Activity :: In how many lines of the listing below does "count" appear? Give only the figure.

Exercise material ::

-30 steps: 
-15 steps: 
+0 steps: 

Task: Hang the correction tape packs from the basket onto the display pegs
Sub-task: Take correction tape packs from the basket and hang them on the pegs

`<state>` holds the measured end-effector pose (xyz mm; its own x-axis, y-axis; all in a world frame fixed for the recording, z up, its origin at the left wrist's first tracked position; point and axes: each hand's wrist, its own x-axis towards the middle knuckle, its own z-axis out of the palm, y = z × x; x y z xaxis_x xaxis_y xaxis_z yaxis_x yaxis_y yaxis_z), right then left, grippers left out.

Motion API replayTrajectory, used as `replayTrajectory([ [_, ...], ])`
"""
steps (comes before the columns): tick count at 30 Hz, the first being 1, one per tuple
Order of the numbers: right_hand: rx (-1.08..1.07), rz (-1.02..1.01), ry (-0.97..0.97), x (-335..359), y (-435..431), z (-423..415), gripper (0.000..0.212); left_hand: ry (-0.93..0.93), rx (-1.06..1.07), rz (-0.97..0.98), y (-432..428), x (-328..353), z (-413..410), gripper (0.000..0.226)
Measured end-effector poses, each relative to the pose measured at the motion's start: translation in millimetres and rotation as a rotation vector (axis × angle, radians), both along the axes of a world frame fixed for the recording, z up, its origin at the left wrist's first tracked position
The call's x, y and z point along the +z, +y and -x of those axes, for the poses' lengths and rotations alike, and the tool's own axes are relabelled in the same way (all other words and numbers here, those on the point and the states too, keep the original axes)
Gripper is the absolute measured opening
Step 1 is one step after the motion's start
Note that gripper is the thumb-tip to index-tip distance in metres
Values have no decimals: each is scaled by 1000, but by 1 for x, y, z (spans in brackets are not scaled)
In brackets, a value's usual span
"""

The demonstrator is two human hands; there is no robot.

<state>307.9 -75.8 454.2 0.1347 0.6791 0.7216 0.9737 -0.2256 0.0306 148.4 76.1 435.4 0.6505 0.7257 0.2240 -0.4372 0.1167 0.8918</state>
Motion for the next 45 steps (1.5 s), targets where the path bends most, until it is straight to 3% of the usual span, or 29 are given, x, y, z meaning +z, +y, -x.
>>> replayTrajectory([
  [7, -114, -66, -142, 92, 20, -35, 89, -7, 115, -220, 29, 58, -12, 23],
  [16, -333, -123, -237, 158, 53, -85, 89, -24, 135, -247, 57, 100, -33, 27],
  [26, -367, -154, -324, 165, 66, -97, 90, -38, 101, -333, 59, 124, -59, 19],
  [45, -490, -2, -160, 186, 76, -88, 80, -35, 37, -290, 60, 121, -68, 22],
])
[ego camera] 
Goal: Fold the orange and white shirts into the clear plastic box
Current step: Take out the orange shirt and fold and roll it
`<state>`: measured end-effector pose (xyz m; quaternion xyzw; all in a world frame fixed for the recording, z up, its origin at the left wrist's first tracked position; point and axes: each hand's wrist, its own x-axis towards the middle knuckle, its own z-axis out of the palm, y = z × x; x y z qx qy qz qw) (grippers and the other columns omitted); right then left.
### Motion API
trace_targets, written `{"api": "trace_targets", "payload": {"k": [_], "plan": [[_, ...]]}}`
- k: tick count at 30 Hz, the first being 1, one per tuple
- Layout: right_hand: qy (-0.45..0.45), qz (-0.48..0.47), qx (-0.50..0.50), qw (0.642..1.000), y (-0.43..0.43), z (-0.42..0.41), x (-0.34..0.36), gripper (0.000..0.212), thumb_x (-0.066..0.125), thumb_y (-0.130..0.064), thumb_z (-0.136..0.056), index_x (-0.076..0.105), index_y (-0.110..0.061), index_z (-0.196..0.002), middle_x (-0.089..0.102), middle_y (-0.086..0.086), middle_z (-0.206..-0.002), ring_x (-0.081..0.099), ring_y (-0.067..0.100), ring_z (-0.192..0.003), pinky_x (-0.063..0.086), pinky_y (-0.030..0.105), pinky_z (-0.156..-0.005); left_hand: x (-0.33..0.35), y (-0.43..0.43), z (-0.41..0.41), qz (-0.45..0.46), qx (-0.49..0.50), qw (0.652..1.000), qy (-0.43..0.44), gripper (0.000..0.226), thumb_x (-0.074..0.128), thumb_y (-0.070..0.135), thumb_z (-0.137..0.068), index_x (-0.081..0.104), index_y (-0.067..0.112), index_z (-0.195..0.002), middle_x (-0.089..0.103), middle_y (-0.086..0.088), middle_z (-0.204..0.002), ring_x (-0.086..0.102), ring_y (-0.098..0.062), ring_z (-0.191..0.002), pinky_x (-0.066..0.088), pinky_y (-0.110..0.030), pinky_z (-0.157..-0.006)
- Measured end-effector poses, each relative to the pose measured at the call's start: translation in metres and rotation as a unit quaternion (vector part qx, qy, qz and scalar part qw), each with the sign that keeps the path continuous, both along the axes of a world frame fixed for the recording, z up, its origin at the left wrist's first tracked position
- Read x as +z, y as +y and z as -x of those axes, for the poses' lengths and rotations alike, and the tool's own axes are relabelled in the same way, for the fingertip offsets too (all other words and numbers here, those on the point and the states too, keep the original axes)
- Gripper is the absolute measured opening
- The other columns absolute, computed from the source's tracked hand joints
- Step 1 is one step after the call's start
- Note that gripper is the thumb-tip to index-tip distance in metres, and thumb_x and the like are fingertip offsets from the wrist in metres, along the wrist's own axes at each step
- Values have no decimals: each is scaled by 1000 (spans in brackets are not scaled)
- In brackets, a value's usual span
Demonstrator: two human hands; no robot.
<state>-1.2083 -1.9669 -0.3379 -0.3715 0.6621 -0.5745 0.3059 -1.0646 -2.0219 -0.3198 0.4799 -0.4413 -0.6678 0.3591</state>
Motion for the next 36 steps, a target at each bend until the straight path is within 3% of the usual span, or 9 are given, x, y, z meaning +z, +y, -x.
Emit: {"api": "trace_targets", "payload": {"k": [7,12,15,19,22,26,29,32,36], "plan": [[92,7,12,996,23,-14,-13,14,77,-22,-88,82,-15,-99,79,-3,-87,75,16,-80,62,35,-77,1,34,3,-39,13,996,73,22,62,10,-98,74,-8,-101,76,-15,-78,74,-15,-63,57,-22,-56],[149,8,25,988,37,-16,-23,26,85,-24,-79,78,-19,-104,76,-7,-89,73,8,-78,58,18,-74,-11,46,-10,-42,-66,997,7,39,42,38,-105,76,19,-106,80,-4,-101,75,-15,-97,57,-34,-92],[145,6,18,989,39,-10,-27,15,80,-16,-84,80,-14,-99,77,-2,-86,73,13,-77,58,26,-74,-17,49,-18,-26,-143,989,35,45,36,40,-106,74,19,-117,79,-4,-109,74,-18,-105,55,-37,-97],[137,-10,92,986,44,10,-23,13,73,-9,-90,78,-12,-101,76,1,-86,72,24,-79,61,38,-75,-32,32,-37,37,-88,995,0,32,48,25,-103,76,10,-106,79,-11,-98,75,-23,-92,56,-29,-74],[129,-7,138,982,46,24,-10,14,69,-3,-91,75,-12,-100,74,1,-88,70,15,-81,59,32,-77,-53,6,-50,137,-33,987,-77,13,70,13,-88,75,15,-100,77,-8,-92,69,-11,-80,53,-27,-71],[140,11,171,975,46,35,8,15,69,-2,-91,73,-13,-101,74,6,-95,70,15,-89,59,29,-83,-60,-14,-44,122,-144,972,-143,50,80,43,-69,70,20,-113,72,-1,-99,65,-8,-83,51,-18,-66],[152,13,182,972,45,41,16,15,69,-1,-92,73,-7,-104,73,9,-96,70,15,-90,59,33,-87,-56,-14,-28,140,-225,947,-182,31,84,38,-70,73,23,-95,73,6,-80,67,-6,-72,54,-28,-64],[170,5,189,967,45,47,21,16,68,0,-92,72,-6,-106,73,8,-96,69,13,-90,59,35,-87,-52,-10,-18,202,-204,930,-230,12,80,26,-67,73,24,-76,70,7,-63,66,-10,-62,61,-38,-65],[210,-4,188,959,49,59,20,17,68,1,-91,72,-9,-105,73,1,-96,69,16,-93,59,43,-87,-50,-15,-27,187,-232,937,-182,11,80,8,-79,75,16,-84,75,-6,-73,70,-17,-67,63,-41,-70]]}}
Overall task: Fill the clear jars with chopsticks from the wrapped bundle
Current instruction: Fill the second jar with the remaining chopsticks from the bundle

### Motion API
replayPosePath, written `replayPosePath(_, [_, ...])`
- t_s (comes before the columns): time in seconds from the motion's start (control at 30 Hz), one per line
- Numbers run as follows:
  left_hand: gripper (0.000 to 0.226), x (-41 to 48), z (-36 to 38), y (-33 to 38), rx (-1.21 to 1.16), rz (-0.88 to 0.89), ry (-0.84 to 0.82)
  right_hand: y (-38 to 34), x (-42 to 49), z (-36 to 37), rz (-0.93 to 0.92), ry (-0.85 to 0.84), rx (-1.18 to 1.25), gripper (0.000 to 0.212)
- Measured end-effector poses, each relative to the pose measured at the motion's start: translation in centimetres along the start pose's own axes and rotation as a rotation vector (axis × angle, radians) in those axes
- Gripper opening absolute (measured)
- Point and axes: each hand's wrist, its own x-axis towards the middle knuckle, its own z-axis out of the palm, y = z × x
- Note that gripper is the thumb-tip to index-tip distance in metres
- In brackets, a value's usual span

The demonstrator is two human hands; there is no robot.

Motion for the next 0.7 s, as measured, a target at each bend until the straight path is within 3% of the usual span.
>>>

Result :: 2